The latest iteration of the nation's regional educational laboratories, launched this spring, has started to reach out to states, districts and other groups to tackle issues like college and career readiness.
Researchers of the labs for the West, Pacific and Northeast and Islands regions told American Educational Research Association conference attendees on Saturday that working with community members and educators is essential to define what it means to be college- and career-ready—and definitions may vary considerably from one region to the next.
In the Northeast, Julie Riordan of the Education Development Center said the lab joined the existing New England Secondary Schools Consortium of Connecticut, Maine, New Hampshire, Rhode Island and Vermont, which was already delving into the longitudinal data for high school graduation, college and even labor. Riordan said the lab has expanded the existing alliance's scope to include Massachusetts and New York, and pulled in districts from each state to develop a longitudinal study of students' college and career trajectories, with the goal to develop a new readiness assessment.

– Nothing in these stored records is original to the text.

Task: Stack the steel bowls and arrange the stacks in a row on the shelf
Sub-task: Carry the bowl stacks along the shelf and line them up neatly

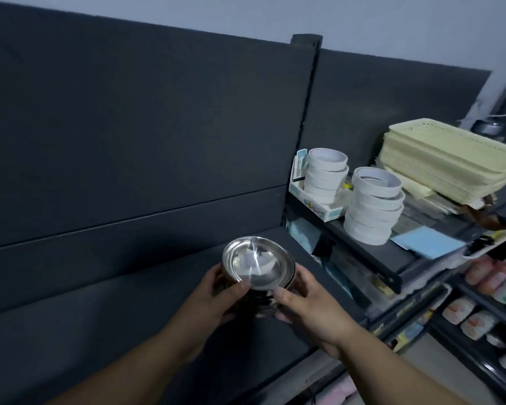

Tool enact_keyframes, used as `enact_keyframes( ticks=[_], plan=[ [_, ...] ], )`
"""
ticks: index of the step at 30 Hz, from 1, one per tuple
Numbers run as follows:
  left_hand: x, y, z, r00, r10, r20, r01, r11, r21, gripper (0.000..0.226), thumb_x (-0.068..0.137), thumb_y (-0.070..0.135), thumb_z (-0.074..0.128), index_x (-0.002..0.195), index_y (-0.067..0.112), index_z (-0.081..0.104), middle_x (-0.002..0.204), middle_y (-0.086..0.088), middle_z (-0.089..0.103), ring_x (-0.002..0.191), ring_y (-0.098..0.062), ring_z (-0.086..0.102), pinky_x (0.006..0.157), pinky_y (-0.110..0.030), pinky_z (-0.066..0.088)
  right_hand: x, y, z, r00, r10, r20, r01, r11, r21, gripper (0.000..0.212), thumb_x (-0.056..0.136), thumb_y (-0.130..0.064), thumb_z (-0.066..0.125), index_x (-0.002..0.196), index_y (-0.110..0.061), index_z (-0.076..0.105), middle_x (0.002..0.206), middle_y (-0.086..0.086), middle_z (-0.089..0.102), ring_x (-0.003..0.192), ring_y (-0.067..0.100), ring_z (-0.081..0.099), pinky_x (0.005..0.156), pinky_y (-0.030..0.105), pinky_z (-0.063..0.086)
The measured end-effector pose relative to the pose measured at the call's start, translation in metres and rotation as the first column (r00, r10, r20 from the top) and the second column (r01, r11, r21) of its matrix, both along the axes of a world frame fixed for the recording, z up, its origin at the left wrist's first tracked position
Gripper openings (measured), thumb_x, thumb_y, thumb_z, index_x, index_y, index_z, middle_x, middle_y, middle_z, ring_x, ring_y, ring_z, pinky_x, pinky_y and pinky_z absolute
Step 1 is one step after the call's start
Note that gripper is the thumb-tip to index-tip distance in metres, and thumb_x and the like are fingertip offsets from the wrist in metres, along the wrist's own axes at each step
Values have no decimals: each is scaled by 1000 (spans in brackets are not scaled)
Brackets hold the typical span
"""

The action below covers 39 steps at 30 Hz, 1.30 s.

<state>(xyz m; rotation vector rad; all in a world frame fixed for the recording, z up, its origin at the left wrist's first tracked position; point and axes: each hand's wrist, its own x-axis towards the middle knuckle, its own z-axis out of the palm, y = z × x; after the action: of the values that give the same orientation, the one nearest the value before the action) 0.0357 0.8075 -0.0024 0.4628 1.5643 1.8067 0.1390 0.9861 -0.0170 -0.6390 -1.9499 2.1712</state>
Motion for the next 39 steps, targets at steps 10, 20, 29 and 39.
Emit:
enact_keyframes(
  ticks=[10,20,29,39],
  plan=[
    [34,43,-18,941,332,69,-333,943,0,65,70,27,82,127,27,50,123,5,66,104,-11,67,76,-25,53,-29,59,-17,951,307,-28,-309,948,-75,84,55,-31,89,130,-39,52,129,-11,62,115,14,63,79,28,57],
    [52,35,-22,892,446,-74,-451,888,-87,77,61,17,85,130,25,51,125,7,66,115,-7,62,88,-18,51,-39,60,-30,868,488,-87,-472,868,153,101,52,-26,92,140,-38,45,131,-13,64,126,6,56,111,39,43],
    [47,34,-25,861,466,-204,-503,838,-209,80,67,5,81,135,22,44,130,0,62,117,-9,61,96,-20,48,-52,60,-40,867,496,-44,-479,855,199,107,50,-26,92,143,-36,41,129,-13,65,122,7,59,108,41,46],
    [83,-10,-30,769,390,-506,-638,517,-571,80,74,35,80,143,22,40,142,0,47,128,-16,48,105,-23,37,-3,36,-46,953,224,204,-298,812,501,41,74,-16,83,105,-19,56,93,-3,65,83,12,65,77,23,43]
  ],
)
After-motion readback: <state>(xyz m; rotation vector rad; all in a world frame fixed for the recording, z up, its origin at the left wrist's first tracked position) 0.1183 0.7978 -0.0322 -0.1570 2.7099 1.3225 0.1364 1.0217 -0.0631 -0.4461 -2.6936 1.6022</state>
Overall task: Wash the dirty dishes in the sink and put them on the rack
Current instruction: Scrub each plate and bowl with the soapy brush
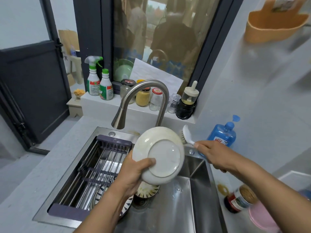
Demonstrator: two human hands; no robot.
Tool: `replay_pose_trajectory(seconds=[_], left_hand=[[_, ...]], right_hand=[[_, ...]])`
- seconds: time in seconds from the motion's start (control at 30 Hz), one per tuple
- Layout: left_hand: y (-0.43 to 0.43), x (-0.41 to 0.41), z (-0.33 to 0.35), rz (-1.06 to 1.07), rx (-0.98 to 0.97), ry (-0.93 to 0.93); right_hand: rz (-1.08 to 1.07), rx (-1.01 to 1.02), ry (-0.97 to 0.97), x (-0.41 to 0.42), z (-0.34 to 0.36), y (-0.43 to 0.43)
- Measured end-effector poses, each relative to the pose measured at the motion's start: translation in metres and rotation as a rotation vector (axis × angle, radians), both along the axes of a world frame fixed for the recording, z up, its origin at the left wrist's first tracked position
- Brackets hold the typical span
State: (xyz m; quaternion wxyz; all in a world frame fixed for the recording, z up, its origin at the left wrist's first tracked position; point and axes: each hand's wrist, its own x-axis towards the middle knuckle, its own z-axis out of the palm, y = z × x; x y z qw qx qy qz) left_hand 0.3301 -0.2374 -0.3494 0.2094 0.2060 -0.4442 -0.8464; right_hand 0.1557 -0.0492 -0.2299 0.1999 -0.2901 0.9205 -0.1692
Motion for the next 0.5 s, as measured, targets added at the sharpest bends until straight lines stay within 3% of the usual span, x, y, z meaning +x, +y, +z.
replay_pose_trajectory(seconds=[0.13, 0.27, 0.5], left_hand=[[0.007, -0.003, 0.004, -0.039, 0.234, 0.163], [0.01, 0.0, 0.002, -0.103, 0.261, 0.202], [-0.02, 0.004, 0.029, -0.289, -0.39, -0.09]], right_hand=[[-0.115, -0.357, -0.175, 0.011, -0.007, -0.014], [0.015, -0.435, -0.323, 0.023, -0.003, -0.024], [0.297, -0.213, -0.195, 0.023, 0.011, -0.03]])
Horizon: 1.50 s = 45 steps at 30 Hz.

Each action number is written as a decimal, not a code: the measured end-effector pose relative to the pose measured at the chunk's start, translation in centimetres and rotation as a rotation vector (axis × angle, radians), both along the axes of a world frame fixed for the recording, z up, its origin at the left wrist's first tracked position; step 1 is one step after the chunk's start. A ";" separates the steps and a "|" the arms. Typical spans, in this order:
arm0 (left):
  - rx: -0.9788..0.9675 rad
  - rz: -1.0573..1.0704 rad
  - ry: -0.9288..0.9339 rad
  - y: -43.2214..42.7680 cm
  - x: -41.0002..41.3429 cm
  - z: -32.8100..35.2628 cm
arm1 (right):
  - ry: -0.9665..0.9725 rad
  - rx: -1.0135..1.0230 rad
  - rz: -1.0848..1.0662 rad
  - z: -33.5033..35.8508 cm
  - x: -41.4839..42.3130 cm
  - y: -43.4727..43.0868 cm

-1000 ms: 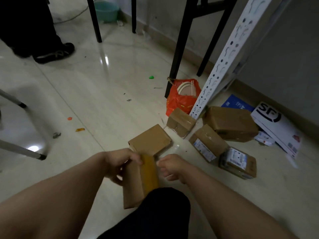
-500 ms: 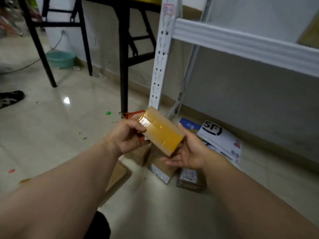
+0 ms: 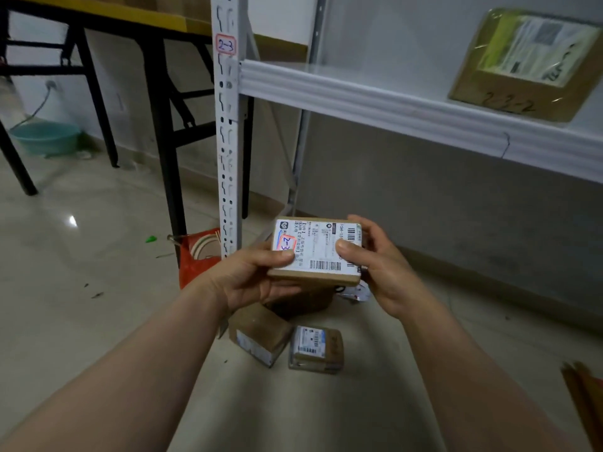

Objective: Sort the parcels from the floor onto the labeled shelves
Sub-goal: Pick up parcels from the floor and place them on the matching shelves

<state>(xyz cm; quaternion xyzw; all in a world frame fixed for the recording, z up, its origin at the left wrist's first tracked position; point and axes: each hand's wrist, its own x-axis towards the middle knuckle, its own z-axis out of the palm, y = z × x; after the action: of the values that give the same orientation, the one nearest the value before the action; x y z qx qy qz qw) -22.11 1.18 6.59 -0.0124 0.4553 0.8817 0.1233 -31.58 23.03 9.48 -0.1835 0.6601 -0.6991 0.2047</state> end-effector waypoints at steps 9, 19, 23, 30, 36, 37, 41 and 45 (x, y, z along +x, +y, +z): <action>-0.063 0.128 0.166 0.2 -1.0 2.5 | 0.014 0.064 -0.088 1.4 -1.0 1.7; -0.237 0.047 0.131 4.7 -1.5 2.7 | 0.003 -0.038 0.016 1.8 0.7 -0.5; -0.301 0.057 0.099 3.8 -1.0 3.1 | 0.031 -0.068 -0.015 2.5 0.6 0.1; -0.260 0.208 0.112 2.8 -0.8 4.8 | 0.051 -0.082 -0.045 3.1 0.7 0.9; -0.399 0.214 0.141 4.2 -0.3 6.4 | 0.077 -0.127 -0.040 3.9 1.0 0.9; -0.405 0.230 0.143 4.2 -0.3 6.7 | 0.072 -0.145 -0.044 4.2 1.0 1.0; -0.423 0.229 0.210 4.9 -0.3 8.1 | 0.103 -0.165 -0.082 5.4 1.3 2.0; -0.393 0.291 0.318 7.7 -1.1 9.8 | 0.196 -0.218 -0.154 8.0 1.8 4.1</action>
<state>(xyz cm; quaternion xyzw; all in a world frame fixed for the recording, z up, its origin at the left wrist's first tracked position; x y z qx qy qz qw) -23.25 8.92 16.39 0.0372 0.6245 0.7758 -0.0822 -29.83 27.16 17.48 -0.2208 0.6093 -0.7589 0.0639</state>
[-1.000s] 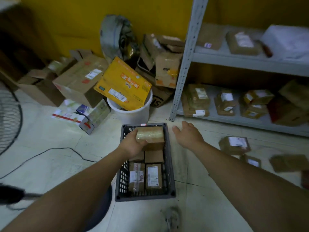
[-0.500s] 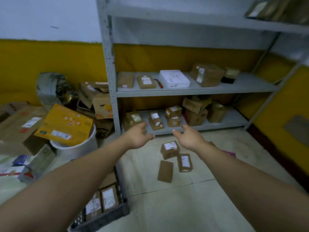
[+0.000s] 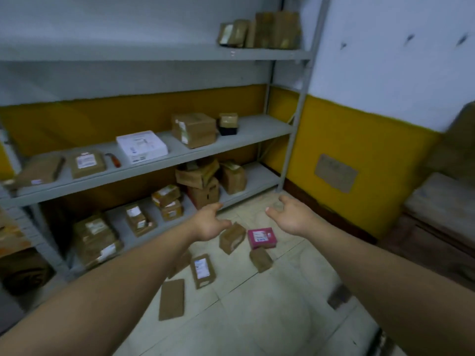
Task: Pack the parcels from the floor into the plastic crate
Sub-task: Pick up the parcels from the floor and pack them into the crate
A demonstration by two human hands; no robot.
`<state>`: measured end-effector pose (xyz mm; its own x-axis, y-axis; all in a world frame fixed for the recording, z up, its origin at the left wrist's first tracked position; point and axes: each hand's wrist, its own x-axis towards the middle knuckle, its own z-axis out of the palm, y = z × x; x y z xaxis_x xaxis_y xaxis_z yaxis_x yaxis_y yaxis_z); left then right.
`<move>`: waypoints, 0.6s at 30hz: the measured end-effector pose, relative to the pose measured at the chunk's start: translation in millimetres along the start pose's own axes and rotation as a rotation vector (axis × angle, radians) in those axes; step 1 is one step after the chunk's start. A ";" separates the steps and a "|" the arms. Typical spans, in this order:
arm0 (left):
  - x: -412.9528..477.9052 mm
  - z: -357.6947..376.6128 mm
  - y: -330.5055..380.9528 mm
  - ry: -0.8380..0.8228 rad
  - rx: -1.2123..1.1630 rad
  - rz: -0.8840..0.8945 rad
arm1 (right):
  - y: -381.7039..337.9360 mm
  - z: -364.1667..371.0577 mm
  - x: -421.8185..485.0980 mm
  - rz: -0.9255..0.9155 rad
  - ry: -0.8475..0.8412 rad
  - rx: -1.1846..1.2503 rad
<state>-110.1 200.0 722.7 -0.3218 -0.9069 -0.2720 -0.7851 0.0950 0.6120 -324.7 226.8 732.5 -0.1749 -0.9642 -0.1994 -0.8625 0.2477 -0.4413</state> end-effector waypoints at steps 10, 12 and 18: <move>169.1 8.4 -7.9 -0.072 -0.013 -0.026 | 44.1 9.6 150.4 0.140 -0.018 0.022; 213.6 5.3 -20.1 -0.068 -0.027 -0.051 | 43.5 15.6 193.7 0.153 -0.046 0.041; 337.4 -13.0 -50.6 -0.085 -0.107 -0.159 | 38.8 33.5 323.8 0.197 -0.162 0.025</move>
<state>-172.0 -116.1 609.6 -0.2449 -0.8688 -0.4304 -0.7703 -0.0952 0.6305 -398.9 -72.6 621.5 -0.2586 -0.8699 -0.4200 -0.8071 0.4335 -0.4008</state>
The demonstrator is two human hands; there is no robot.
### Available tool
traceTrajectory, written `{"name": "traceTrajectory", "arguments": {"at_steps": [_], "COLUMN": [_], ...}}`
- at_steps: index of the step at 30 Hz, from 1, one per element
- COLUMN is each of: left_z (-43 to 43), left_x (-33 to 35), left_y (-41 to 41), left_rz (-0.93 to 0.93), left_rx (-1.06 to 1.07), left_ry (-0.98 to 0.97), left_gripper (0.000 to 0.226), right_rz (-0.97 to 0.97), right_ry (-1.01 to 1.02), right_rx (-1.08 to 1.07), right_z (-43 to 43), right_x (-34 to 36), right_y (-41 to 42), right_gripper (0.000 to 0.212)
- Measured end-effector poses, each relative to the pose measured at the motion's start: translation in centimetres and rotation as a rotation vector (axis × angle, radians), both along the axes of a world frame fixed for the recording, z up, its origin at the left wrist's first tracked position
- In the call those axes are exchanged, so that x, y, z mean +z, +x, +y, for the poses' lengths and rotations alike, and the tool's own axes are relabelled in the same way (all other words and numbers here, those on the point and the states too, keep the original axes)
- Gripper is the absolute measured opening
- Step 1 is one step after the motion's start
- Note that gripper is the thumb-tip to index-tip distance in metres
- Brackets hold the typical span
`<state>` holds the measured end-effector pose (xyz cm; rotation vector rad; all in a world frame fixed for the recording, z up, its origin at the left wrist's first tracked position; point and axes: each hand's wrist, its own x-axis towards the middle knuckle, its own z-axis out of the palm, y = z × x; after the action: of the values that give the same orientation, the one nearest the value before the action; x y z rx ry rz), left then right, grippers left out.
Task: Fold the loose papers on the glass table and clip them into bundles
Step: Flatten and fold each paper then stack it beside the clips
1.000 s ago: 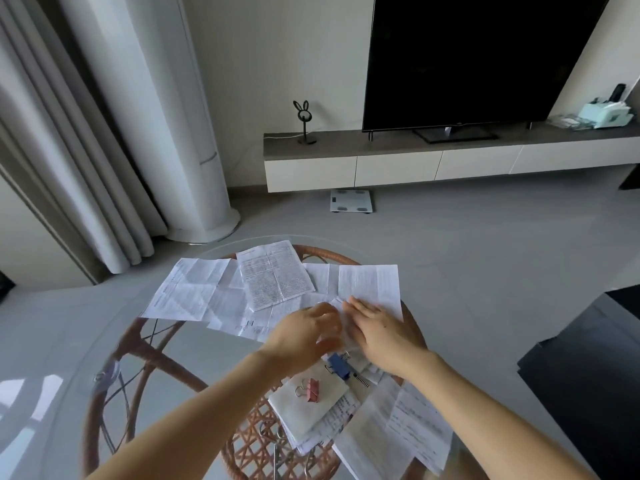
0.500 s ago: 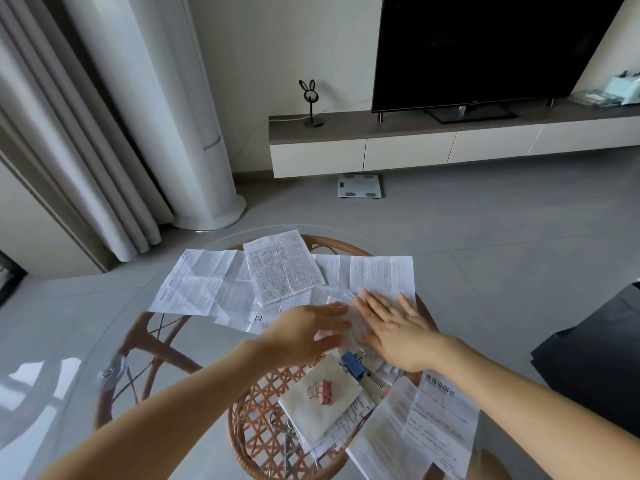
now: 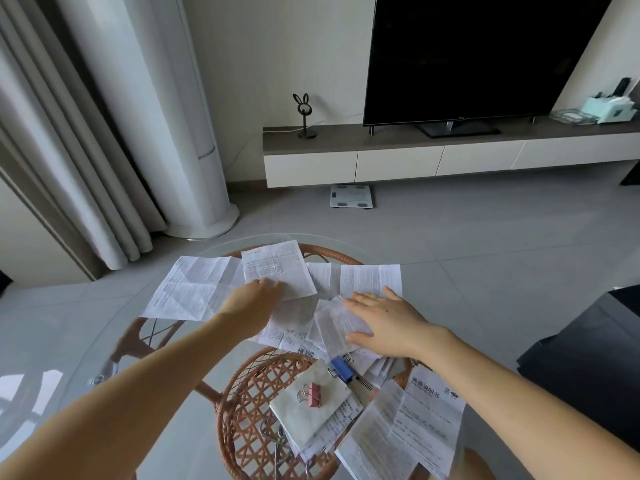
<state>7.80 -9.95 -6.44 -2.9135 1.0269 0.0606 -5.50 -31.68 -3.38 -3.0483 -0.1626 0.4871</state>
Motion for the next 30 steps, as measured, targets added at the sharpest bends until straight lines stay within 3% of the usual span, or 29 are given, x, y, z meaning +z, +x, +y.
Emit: {"name": "traceTrajectory", "arguments": {"at_steps": [6,11,15,18,21,23,25,27,30], "left_z": [0.2,2.3,5.0,8.0,11.3,13.7,16.3,18.9,21.3], "left_x": [3.4,7.1,9.7,10.1,10.3,10.8,10.9,10.5,8.5], "left_y": [-0.4,-1.7,-4.5,-7.4,-10.8,-13.2,-15.0,-16.6,-19.6], "left_rz": [-0.149,-0.225,-0.404,-0.412,-0.383,-0.364,-0.39,-0.347,-0.254], "left_rx": [-0.024,-0.079,-0.191,-0.237,-0.314,-0.377,-0.418,-0.405,-0.388], "left_ry": [-0.083,-0.304,-0.367,-0.384,-0.418,-0.416,-0.395,-0.421,-0.425], "left_gripper": [0.056,0.061,0.058,0.061,0.061,0.046,0.01,0.042,0.056], "right_rz": [-0.042,-0.13,-0.388,-0.605,-0.798,-0.81,-0.762,-0.755,-0.732], "right_ry": [0.014,0.016,0.097,0.218,0.402,0.493,0.526,0.531,0.563], "right_rx": [-0.011,-0.019,-0.027,0.054,0.191,0.276,0.311,0.336,0.345], "right_z": [0.4,1.2,3.3,6.5,9.8,11.8,13.1,14.4,15.8], "right_x": [2.3,4.8,7.1,7.9,7.3,6.6,5.6,4.5,2.1], "right_y": [0.5,0.0,-0.9,-2.2,-3.6,-4.8,-6.0,-7.2,-9.2], "right_gripper": [0.069,0.067,0.075,0.085,0.055,0.033,0.033,0.03,0.027]}}
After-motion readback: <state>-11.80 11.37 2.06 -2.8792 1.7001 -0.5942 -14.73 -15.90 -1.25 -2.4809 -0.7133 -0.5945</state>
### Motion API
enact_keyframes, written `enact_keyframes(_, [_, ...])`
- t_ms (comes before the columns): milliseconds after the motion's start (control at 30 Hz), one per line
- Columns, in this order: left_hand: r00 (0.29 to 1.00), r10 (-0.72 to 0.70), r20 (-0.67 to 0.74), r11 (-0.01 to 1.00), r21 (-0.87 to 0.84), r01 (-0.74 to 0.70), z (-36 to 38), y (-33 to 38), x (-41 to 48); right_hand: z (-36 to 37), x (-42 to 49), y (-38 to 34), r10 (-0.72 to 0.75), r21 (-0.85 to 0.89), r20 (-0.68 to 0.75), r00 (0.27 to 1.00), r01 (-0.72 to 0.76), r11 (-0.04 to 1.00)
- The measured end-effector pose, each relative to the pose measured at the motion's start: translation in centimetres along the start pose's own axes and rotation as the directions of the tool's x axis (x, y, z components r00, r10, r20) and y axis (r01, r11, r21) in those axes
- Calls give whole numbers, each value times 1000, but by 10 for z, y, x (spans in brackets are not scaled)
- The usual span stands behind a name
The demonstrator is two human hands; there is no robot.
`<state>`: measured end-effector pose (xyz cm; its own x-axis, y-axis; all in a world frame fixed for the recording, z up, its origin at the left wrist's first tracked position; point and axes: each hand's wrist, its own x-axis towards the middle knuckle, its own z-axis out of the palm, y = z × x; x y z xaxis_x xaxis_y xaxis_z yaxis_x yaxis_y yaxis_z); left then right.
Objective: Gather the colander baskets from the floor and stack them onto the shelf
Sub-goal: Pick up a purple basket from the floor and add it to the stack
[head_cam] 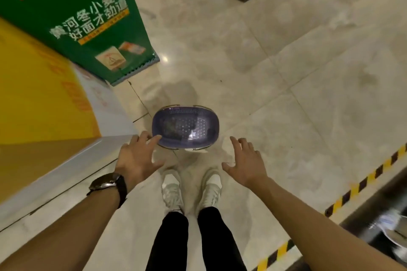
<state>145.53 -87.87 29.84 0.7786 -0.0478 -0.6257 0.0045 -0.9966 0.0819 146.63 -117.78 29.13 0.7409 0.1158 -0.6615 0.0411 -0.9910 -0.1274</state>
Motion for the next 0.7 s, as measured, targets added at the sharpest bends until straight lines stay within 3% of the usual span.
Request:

By contrast, Akiemi Glenn of McREL's Pacific lab said researchers often have to convince schools and community leaders that college is a good thing to begin with. In American Samoa, Micronesia, the Marshall Islands and others in the region, Glenn said, students often only attend school for a few hours each day and many teachers themselves have only a high school degree.
Moreover, there are few jobs for children who do become educated: "Often in preparing students for college and career, we are preparing students to leave their home communities, and that has severe implications," Glenn said. "For many students there's pressure to participate in the extended family life; students are discouraged from attending college or getting careers outside of the family."
The lab is working to explore potential career paths that can add to the communities, such as environmental sustainability technology, through a research alliance with governments and schools in the territories of the Northern Mariana Islands and American Samoa, both of which have only community colleges but no four-year universities.
"The different cultural perspectives and diverse leadership bring excitement and enthusiasm" to research problems, said John Easton, director of the Institute of Education Sciences, which oversees the labs. He hopes the alliances will lead to "much more not just communication but more listening on the part of the researchers."